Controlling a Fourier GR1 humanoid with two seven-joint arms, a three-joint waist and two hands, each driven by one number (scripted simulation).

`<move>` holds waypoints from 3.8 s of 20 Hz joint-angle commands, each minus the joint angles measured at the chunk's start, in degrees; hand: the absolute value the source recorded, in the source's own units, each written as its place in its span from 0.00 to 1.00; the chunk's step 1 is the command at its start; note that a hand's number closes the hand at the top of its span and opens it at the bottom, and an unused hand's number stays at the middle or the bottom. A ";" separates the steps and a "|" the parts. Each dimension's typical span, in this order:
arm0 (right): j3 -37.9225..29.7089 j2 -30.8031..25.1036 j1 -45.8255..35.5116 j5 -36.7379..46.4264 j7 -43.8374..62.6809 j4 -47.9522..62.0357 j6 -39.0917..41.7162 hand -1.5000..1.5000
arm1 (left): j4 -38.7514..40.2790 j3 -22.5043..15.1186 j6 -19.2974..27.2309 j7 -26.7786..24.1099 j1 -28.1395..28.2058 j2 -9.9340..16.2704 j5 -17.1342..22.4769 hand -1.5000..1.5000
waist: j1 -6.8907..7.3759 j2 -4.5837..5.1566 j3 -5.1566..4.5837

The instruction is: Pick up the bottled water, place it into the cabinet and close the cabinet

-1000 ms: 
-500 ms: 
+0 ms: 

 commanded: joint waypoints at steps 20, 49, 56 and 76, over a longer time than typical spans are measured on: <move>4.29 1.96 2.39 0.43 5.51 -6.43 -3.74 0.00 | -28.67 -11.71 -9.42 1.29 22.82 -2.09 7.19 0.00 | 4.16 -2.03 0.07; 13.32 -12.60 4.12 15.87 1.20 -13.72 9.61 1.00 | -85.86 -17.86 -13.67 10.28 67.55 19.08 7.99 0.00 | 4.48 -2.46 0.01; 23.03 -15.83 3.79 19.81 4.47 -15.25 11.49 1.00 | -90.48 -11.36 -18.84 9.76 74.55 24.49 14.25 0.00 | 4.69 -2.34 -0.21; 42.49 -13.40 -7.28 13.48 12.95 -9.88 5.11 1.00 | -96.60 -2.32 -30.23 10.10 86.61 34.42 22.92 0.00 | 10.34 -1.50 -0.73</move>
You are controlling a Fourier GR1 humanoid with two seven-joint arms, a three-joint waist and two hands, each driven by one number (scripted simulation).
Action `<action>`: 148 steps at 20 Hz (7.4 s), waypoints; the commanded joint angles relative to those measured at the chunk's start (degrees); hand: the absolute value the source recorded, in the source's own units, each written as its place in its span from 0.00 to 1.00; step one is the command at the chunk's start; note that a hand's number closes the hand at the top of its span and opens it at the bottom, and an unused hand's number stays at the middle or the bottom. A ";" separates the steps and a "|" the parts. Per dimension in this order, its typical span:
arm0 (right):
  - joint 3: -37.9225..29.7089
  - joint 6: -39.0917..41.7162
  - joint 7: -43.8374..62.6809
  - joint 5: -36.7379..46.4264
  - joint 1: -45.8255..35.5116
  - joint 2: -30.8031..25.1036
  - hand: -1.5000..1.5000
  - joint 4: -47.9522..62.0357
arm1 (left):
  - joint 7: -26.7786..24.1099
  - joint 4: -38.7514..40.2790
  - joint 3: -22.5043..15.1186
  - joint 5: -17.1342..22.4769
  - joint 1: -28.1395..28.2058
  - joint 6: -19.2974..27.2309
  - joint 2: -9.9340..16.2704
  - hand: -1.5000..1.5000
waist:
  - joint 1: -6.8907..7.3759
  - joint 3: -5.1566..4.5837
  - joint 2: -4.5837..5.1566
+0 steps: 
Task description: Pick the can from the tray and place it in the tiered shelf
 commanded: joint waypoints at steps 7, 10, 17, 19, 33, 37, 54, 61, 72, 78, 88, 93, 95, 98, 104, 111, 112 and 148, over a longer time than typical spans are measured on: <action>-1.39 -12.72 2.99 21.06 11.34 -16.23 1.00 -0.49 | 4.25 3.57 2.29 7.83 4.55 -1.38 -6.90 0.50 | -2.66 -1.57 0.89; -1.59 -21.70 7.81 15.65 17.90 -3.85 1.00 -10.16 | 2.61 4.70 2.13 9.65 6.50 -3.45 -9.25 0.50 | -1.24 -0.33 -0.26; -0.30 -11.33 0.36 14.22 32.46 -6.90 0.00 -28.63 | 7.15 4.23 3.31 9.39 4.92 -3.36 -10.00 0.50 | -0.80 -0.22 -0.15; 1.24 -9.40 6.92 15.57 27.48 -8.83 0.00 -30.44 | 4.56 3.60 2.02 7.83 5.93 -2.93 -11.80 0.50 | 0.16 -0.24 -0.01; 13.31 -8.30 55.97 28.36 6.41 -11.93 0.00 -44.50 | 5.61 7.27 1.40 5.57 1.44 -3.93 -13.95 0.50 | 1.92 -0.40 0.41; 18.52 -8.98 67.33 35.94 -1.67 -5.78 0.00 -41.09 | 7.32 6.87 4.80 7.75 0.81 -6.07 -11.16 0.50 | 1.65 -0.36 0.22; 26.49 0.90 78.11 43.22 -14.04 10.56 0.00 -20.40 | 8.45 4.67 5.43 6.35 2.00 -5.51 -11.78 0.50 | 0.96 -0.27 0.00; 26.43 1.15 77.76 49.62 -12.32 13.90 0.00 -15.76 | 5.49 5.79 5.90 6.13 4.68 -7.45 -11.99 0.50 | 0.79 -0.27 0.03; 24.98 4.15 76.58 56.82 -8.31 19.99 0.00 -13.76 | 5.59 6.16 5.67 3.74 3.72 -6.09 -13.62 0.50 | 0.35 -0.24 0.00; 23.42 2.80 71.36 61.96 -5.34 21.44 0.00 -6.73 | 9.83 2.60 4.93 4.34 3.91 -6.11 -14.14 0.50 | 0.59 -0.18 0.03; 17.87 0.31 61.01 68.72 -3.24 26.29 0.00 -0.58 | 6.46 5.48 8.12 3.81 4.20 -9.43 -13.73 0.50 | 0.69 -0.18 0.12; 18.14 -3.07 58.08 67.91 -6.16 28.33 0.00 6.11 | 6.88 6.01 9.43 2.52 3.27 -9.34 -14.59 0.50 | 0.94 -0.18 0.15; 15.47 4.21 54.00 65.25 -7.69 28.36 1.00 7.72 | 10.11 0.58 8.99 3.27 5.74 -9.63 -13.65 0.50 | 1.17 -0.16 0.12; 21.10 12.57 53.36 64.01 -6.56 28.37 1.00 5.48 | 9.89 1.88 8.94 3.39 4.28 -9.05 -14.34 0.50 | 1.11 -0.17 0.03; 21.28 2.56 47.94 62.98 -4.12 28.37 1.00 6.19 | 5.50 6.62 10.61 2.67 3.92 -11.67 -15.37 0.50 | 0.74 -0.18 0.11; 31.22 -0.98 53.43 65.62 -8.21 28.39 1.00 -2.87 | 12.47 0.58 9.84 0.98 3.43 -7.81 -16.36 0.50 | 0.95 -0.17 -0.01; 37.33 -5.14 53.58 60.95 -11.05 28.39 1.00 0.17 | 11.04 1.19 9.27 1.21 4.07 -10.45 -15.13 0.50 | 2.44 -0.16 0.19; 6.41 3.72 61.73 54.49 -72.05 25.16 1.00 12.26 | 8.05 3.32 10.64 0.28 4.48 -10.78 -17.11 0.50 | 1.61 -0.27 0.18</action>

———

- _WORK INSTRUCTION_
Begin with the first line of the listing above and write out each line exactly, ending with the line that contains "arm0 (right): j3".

- _ANSWER AREA_
Controlling a Fourier GR1 humanoid with two seven-joint arms, a three-joint waist and two hands, each driven by one number (scripted simulation).

`<move>` holds waypoints from 3.8 s of 20 Hz joint-angle commands, each minus the joint angles measured at the chunk's start, in degrees; hand: the absolute value the source recorded, in the source's own units, each written as its place in its span from 0.00 to 1.00; the chunk's step 1 is the command at its start; note that a hand's number closes the hand at the top of its span and opens it at the bottom, and an unused hand's number stays at the middle or the bottom. A ";" separates the steps and a "|" the parts. Each dimension's typical span, in this order:
arm0 (right): j3 -37.9225..29.7089 j2 -30.8031..25.1036 j1 -45.8255..35.5116 j5 -36.7379..46.4264 j7 -43.8374..62.6809 j4 -47.9522..62.0357 j6 -39.0917..41.7162 hand -1.5000..1.5000

The answer has been fully written out.